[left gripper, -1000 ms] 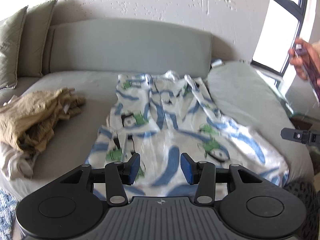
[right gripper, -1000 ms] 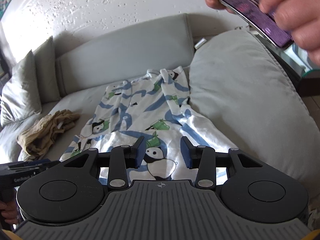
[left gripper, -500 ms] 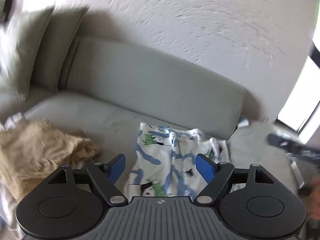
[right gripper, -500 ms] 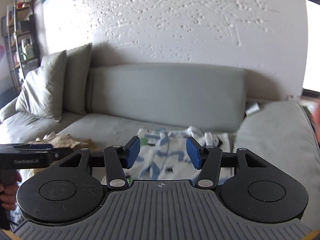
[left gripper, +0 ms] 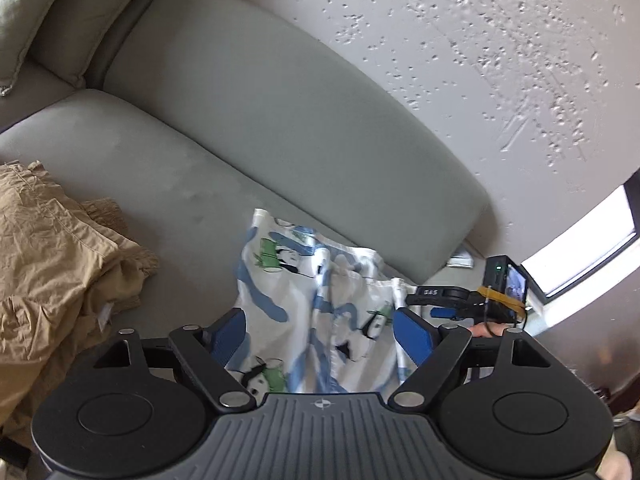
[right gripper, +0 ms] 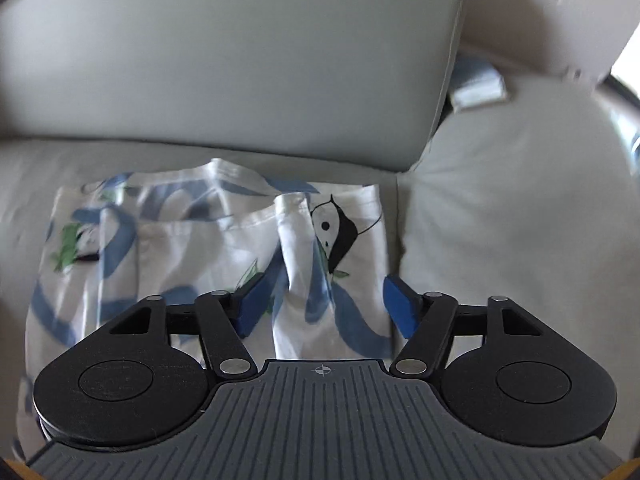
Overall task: Fold clothes
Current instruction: 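Move both open grippers toward the folded sheet's edge, then close both grippers on the panda-print sheet's edge corners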
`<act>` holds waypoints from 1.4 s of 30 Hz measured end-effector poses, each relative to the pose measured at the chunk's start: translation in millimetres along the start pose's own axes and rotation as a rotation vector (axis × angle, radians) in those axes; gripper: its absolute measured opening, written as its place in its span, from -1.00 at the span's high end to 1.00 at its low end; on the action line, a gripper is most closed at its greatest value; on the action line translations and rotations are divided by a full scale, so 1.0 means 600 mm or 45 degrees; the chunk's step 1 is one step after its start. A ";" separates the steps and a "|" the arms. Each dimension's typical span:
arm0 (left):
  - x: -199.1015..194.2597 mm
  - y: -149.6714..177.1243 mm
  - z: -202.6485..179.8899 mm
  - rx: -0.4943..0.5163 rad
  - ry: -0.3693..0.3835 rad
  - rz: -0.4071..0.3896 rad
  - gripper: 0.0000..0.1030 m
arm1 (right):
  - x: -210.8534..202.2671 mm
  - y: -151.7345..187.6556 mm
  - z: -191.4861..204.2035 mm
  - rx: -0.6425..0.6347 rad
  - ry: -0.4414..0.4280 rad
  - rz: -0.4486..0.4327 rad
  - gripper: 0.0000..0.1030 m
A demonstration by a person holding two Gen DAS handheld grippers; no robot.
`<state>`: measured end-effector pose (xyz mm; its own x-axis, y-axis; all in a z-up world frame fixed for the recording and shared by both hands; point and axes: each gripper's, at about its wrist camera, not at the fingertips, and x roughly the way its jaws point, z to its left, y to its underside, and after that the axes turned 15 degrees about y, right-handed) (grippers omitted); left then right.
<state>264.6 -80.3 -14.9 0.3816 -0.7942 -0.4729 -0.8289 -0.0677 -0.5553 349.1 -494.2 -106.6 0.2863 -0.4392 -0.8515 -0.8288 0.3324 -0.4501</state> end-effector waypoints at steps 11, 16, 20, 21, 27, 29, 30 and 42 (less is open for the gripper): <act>0.071 0.003 0.048 -0.038 -0.089 0.071 -0.51 | 0.082 -0.003 0.006 0.166 0.012 -0.080 1.00; 0.107 -0.018 0.043 0.020 -0.085 0.041 -0.51 | 0.035 -0.014 -0.076 0.297 0.254 -0.281 1.00; 0.180 -0.044 0.053 0.078 -0.143 0.053 -0.50 | 0.033 -0.040 -0.134 0.293 0.380 -0.275 1.00; 0.200 -0.050 0.058 0.086 -0.169 0.062 -0.50 | 0.036 -0.041 -0.140 0.286 0.403 -0.272 1.00; 0.298 -0.103 0.099 0.098 -0.274 0.086 -0.39 | 0.068 -0.034 -0.152 0.252 0.422 -0.237 1.00; 0.321 -0.120 0.112 0.083 -0.295 0.098 -0.39 | 0.080 -0.034 -0.159 0.243 0.400 -0.221 0.99; 0.334 -0.128 0.117 0.085 -0.301 0.118 -0.39 | 0.081 -0.034 -0.164 0.246 0.403 -0.223 0.99; 0.492 -0.126 0.145 0.170 -0.305 0.328 -0.24 | 0.104 -0.063 -0.209 0.326 0.356 -0.235 0.71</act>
<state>475.8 -256.9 -172.1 0.2653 -0.6100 -0.7467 -0.8557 0.2080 -0.4739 338.2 -638.9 -108.9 0.2480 -0.7086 -0.6606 -0.6195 0.4083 -0.6705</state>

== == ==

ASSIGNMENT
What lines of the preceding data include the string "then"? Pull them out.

TASK ANSWER
Current instruction: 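Move both open grippers toward the folded sheet's edge, then close both grippers on the panda-print sheet's edge corners
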`<state>`: measured end-effector pose (xyz mm; its own x-axis, y-axis; all in a z-up world frame fixed for the recording and shared by both hands; point and axes: each gripper's, at about its wrist camera, not at the fingertips, and x roughly the way its jaws point, z to its left, y to its underside, and after that the axes turned 15 degrees about y, right-handed) (grippers omitted); left then right.

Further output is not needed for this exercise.